▶ **How to complete this task**:
What is needed is an exact reproduction of the lines in the records below, starting at the line with "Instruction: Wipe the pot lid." and ending at the line with "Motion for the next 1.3", both included, and nothing else; pictures stay out.

▶ **Data excerpts**:
_ _ _ _ _

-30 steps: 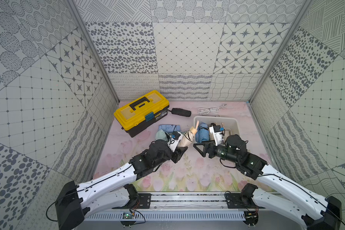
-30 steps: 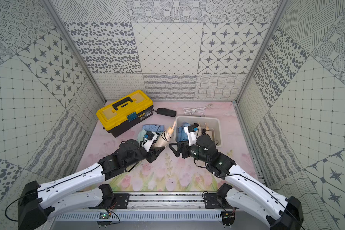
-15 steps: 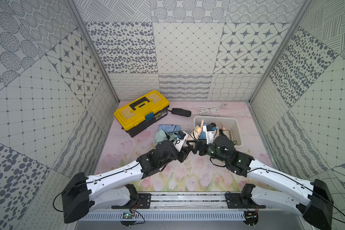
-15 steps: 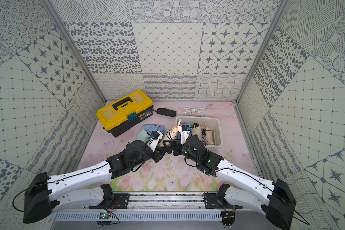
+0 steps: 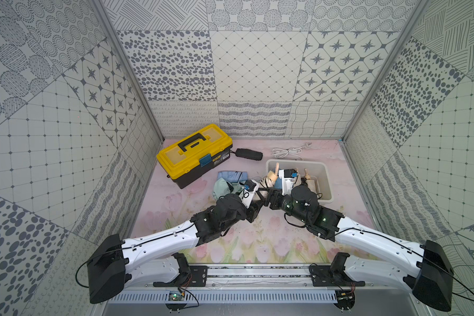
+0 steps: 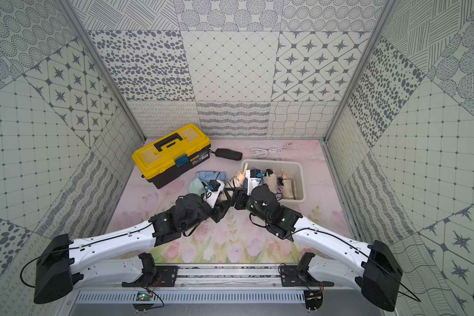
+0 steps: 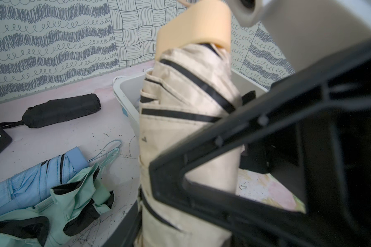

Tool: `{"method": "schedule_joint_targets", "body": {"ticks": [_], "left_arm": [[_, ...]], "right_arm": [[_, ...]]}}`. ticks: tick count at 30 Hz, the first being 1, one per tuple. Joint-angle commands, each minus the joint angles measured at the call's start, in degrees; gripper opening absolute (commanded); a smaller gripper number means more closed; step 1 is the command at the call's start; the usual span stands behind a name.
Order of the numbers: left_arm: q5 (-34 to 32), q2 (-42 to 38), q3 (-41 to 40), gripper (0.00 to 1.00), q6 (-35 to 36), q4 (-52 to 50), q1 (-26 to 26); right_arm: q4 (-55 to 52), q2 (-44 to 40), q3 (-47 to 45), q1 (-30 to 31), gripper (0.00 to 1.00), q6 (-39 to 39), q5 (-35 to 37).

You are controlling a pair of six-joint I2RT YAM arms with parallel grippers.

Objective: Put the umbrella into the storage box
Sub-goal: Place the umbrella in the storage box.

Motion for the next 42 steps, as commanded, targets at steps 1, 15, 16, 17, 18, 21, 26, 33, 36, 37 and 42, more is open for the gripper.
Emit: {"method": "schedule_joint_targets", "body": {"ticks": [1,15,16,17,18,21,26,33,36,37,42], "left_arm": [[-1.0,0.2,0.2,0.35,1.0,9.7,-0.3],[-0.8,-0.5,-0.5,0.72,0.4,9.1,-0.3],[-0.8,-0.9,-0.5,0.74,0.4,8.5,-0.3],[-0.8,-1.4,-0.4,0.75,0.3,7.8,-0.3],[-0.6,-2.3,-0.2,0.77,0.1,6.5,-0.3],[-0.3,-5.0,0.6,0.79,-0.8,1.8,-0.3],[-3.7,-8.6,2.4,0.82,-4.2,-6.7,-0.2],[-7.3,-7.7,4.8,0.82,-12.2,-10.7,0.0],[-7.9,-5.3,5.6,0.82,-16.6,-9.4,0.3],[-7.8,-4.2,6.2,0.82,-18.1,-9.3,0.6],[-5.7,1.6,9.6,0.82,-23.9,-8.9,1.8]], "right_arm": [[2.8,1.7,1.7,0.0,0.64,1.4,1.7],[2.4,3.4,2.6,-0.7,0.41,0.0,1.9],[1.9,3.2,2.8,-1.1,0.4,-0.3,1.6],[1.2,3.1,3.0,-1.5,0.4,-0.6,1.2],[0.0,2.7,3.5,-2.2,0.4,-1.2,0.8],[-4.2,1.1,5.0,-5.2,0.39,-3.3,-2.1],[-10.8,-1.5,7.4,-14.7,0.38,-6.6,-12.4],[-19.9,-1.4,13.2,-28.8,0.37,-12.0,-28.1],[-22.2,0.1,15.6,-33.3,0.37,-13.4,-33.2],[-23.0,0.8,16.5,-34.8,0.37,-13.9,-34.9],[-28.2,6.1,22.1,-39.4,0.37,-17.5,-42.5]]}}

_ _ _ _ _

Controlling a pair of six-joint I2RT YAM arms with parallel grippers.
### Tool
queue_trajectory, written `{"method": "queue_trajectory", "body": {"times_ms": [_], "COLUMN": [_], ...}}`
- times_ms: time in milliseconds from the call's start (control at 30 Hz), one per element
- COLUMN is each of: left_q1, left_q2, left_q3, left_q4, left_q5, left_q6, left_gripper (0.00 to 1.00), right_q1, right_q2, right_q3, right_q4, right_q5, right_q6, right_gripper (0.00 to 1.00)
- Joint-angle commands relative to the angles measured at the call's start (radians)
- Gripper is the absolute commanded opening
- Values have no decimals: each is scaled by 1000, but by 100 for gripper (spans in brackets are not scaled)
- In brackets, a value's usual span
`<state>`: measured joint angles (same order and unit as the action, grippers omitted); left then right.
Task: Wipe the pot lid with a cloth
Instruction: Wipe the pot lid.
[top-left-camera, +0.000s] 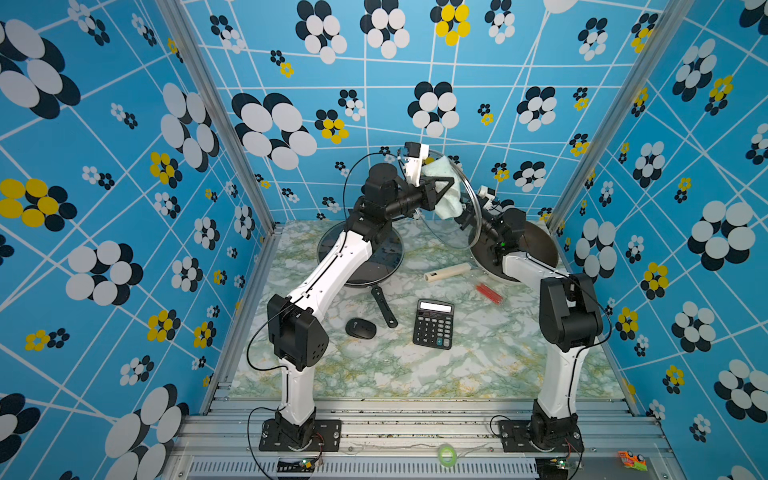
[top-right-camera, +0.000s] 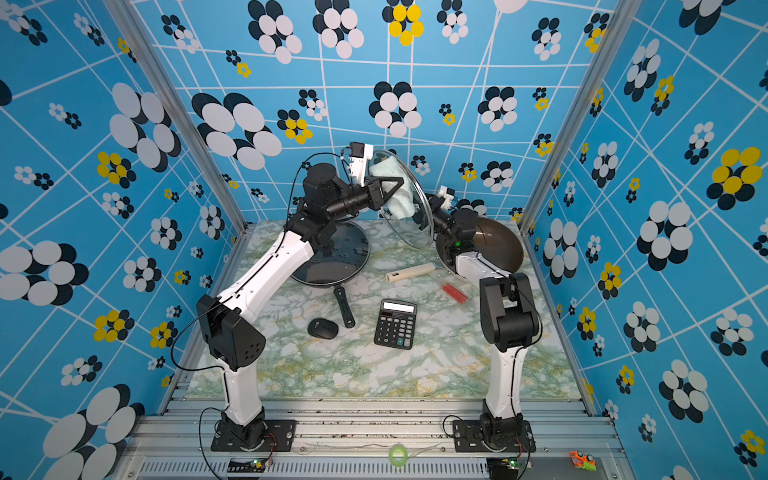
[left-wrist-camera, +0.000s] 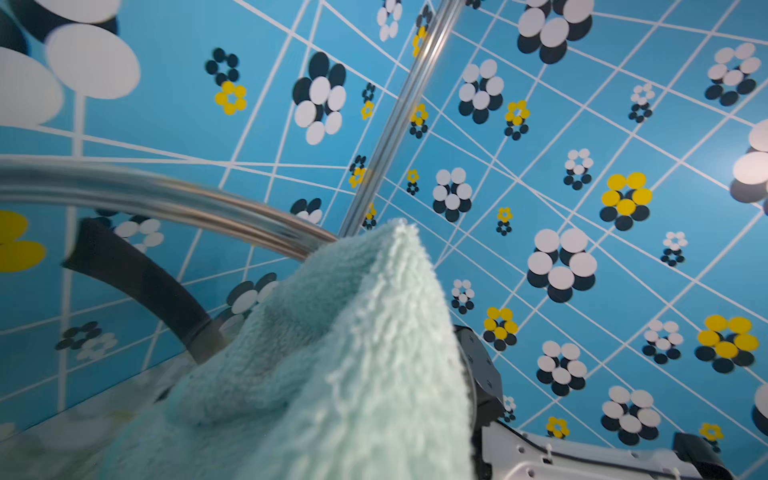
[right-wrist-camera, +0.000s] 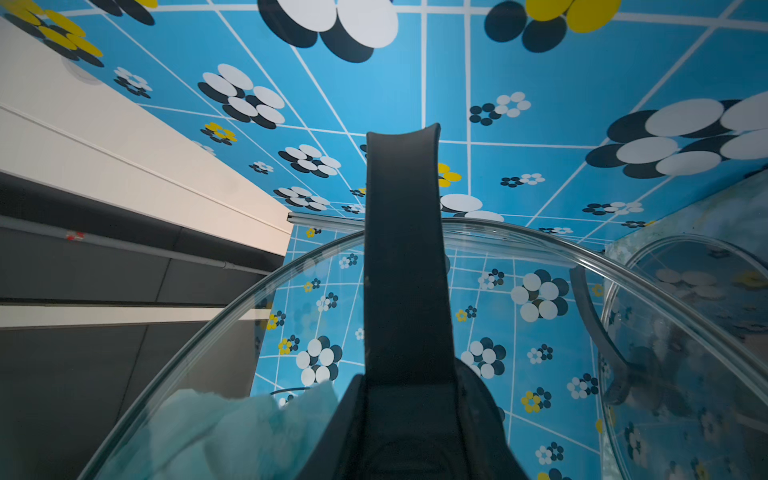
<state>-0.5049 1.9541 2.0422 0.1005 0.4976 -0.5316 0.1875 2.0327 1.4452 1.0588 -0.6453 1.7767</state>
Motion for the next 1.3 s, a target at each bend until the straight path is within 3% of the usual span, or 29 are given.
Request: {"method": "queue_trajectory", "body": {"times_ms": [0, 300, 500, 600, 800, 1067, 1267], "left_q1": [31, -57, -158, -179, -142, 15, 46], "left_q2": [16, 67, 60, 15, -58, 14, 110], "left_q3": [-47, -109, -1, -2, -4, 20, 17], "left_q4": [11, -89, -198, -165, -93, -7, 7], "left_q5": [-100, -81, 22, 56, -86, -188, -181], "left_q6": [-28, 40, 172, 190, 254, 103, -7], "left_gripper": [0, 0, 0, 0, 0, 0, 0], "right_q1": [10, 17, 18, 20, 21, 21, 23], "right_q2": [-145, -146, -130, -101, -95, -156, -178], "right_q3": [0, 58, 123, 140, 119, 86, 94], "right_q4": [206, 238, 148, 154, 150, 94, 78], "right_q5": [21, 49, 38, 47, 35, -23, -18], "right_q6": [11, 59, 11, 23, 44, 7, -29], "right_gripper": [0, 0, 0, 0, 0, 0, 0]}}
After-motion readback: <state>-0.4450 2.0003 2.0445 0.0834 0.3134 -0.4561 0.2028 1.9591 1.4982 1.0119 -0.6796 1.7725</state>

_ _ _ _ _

▶ **Exercise solution**:
Instruction: Wipe the pot lid.
[top-left-camera, +0.000s] 
[top-right-camera, +0.000s] 
[left-wrist-camera, +0.000s] 
[right-wrist-camera, +0.000s] 
<state>-0.5049 1.9541 2.0422 0.1005 0.4976 -0.5316 0.1875 2.0327 1.4452 1.0588 -0.6453 1.7767</state>
Motion for the next 1.3 s, a target at each bend until the straight path is within 3% of the usual span, or 29 are given.

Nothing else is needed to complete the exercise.